ELEM_LIST = ['C', 'N', 'O', 'S', 'F', 'Si', 'P', 'Cl', 'Br', 'Mg', 'Na', 'Ca', 'Fe', 'Al', 'I', 'B', 'K', 'Se', 'Zn', 'H', 'Cu', 'Mn', 'unknown']

ATOM_FDIM = len(ELEM_LIST) + 6 + 5 + 1
MAX_ATOMNUM =60
BOND_FDIM = 5 
MAX_NB = 10

PAPER = os.getenv('PAPER', False)

def onek_encoding_unk(x, allowable_set):
    if x not in allowable_set:
        x = allowable_set[-1]
    return [x == s for s in allowable_set]

# Note that during graph decoding they don't predict stereochemistry-related
# characteristics (i.e.
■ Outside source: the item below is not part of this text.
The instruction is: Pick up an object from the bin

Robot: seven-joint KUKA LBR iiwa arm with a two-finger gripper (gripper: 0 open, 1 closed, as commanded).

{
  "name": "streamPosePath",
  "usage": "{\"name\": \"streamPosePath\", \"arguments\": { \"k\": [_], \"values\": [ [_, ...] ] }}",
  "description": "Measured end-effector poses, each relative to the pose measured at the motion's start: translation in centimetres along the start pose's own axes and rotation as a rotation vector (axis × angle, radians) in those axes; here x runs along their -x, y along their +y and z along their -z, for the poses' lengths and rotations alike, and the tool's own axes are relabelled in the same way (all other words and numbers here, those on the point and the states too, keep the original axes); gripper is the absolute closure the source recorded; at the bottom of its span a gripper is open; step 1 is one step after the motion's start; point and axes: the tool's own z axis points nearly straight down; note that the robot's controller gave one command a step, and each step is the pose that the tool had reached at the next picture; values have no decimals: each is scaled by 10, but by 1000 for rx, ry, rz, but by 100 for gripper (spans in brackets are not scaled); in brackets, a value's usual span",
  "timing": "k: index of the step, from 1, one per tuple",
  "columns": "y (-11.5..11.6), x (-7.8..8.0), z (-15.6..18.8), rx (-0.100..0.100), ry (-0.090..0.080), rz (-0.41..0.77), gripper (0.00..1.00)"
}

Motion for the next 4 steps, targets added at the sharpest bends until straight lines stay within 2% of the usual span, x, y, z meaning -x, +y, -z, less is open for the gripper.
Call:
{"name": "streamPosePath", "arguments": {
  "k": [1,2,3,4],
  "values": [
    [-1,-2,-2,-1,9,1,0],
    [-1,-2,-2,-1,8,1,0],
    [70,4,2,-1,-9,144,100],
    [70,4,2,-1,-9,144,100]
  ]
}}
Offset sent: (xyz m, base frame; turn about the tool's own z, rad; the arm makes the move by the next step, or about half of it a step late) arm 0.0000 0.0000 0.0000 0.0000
Chiral Atoms, E-Z, Cis-Trans).  Instead, they decode
# the 2-D graph first, then enumerate all possible 3-D forms and find the
# one with highest score.
'''
def atom_features(atom):
    return (torch.Tensor(onek_encoding_unk(atom.GetSymbol(), ELEM_LIST)
            + onek_encoding_unk(atom.GetDegree(), [0,1,2,3,4,5])
            + onek_encoding_unk(atom.GetFormalCharge(), [-1,-2,1,2,0])
            + [atom.GetIsAromatic()]))
'''
def atom_features(atom):
    return (onek_encoding_unk(atom.GetSymbol(), ELEM_LIST)
            + onek_encoding_unk(atom.GetDegree(), [0,1,2,3,4,5])
            + onek_encoding_unk(atom.GetFormalCharge(), [-1,-2,1,2,0])
            + [atom.GetIsAromatic()])

def bond_features(bond):
    bt = bond.GetBondType()
    return (torch.Tensor([bt == Chem.rdchem.BondType.SINGLE, bt == Chem.rdchem.BondType.DOUBLE, bt == Chem.rdchem.BondType.TRIPLE, bt == Chem.rdchem.BondType.AROMATIC, bond.IsInRing()]))

def mol2dgl_single(mols):
    cand_graphs = []
    n_nodes = 0
    n_edges = 0
    bond_x = []

    for mol in mols:
        n_atoms = mol.GetNumAtoms()
        n_bonds = mol.GetNumBonds()
        g = DGLGraph()        
        nodeF = []
        for i, atom in enumerate(mol.GetAtoms()):
            assert i == atom.GetIdx()
            nodeF.append(atom_features(atom))
        g.add_nodes(n_atoms)

        bond_src = []
        bond_dst = []
        for i, bond in enumerate(mol.GetBonds()):
            a1 = bond.GetBeginAtom()
            a2 = bond.GetEndAtom()
            begin_idx = a1.GetIdx()
            end_idx = a2.GetIdx()
            features = bond_features(bond)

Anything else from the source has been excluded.